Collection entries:
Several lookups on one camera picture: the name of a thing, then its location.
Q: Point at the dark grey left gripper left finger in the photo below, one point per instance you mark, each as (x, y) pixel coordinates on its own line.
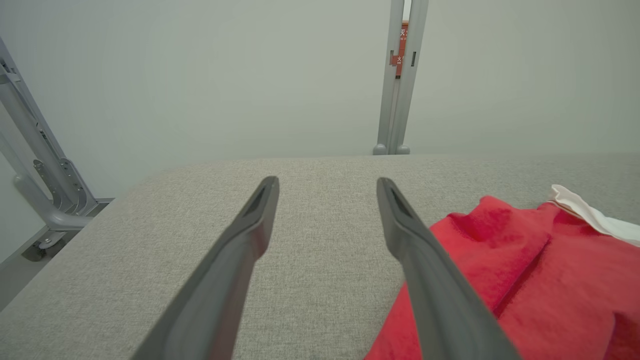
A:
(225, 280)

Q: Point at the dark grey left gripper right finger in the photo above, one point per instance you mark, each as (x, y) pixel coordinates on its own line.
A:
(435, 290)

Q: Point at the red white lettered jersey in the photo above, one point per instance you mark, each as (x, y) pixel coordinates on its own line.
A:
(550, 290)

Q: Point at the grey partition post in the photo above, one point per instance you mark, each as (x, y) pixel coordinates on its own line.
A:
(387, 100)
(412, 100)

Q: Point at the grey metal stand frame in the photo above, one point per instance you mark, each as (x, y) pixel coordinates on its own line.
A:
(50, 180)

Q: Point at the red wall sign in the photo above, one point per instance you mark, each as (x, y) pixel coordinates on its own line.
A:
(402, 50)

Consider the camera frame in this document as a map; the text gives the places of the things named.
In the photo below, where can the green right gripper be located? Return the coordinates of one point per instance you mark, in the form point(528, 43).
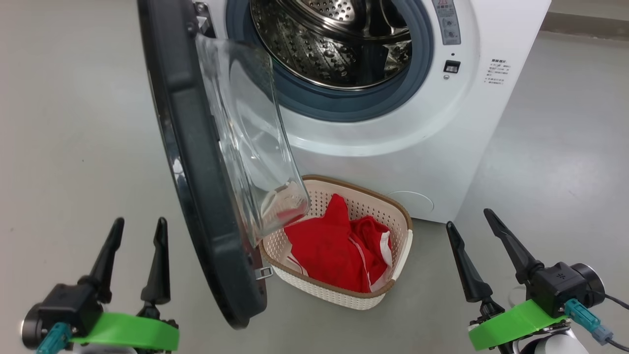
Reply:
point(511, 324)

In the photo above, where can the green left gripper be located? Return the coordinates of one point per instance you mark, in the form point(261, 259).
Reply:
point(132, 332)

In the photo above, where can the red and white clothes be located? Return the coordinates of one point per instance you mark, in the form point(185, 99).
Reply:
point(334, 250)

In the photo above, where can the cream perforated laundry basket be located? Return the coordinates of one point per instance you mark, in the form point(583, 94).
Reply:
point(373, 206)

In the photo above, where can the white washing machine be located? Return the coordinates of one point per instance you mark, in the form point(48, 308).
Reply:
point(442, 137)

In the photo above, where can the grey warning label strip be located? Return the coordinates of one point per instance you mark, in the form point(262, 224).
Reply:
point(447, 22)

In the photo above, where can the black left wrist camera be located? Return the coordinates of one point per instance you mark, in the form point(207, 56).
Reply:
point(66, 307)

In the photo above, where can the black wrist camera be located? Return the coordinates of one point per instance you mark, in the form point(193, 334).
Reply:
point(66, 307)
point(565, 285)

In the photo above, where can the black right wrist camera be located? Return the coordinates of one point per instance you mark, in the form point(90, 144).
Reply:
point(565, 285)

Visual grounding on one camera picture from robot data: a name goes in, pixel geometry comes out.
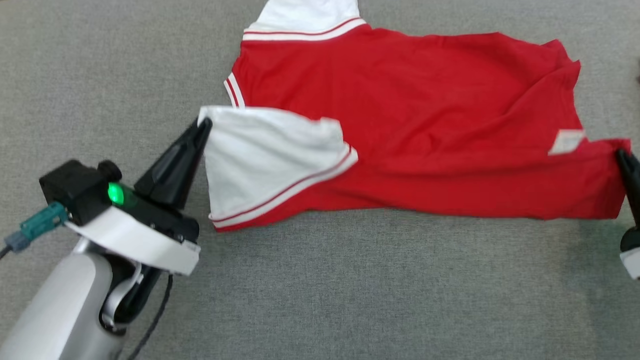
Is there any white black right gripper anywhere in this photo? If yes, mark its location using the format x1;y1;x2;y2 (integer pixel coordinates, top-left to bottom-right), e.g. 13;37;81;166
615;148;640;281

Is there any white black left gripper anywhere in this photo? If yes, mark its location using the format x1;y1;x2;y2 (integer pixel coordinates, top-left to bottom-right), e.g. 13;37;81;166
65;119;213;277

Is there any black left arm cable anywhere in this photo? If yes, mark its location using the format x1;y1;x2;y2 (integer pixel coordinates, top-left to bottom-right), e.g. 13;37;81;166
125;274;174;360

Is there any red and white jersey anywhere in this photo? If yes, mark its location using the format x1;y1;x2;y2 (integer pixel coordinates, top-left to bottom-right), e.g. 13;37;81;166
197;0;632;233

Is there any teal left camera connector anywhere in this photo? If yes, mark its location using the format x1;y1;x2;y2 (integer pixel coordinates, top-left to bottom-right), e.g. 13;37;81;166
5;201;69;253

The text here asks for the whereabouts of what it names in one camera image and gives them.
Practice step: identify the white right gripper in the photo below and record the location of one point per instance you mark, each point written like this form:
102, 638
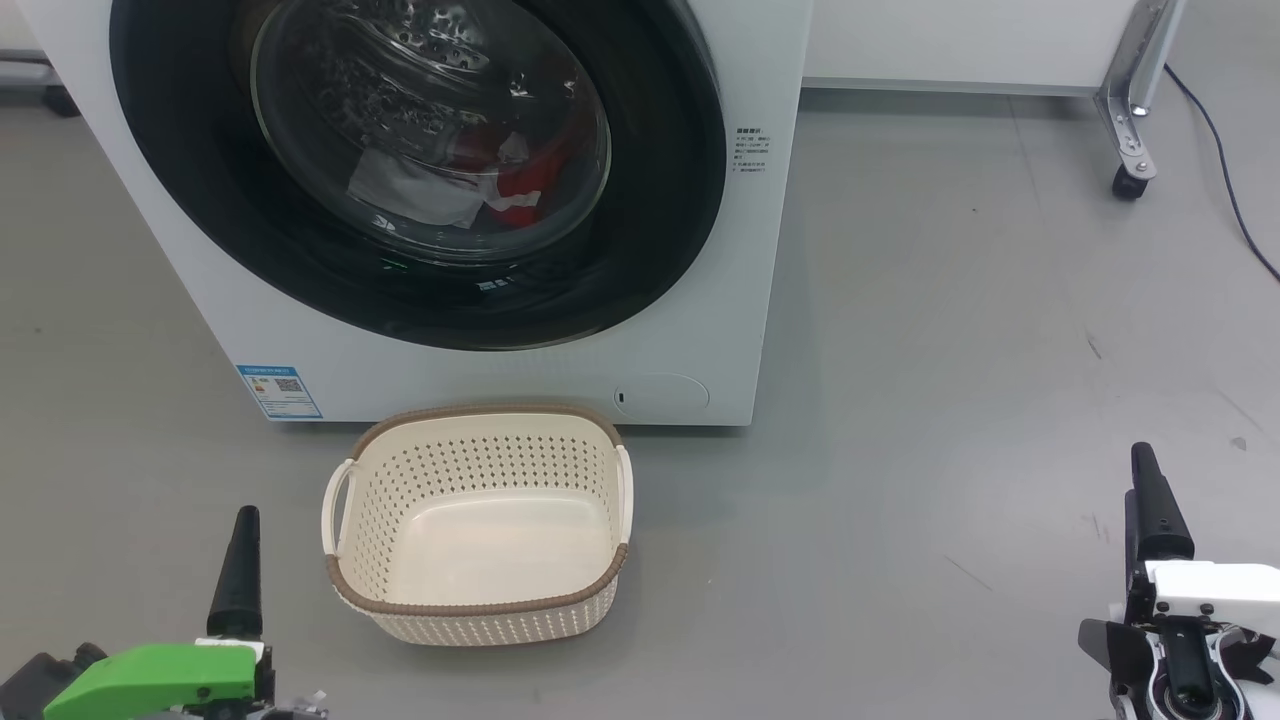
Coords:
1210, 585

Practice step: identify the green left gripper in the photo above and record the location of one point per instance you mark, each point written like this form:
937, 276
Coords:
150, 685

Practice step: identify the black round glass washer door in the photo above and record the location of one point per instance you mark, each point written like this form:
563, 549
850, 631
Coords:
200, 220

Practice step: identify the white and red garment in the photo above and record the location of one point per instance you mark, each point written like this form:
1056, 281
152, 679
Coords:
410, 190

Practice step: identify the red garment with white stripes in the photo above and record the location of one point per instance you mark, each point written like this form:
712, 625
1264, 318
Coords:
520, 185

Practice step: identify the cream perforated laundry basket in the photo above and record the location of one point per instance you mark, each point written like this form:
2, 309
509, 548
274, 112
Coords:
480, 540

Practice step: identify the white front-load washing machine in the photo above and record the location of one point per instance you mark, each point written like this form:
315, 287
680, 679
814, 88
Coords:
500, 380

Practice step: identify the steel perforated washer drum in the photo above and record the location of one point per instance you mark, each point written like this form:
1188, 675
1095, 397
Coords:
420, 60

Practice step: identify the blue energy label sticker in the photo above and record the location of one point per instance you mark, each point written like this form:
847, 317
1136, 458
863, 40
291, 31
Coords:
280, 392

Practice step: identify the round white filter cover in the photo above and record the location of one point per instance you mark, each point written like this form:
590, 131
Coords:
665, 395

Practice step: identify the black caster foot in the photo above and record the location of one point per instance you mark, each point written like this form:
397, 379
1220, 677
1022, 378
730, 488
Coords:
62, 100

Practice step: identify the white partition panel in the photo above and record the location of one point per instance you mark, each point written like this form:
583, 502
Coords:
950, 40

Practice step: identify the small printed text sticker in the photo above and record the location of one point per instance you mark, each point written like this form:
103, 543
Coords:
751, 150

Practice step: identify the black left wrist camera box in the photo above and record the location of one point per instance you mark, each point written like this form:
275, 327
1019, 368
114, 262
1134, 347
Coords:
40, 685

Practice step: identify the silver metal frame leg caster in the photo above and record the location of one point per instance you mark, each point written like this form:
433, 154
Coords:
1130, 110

- **What is needed**
Find all lines in the records that hold the word "partition". Copy them.

- **Your solution**
Q: Point at the grey partition post in the photo above, one point per instance you mark, each as (x, y) pixel coordinates on its own line.
Practice step: identify the white partition panel in the photo above and record the location of one point per instance you mark, each point written like this form:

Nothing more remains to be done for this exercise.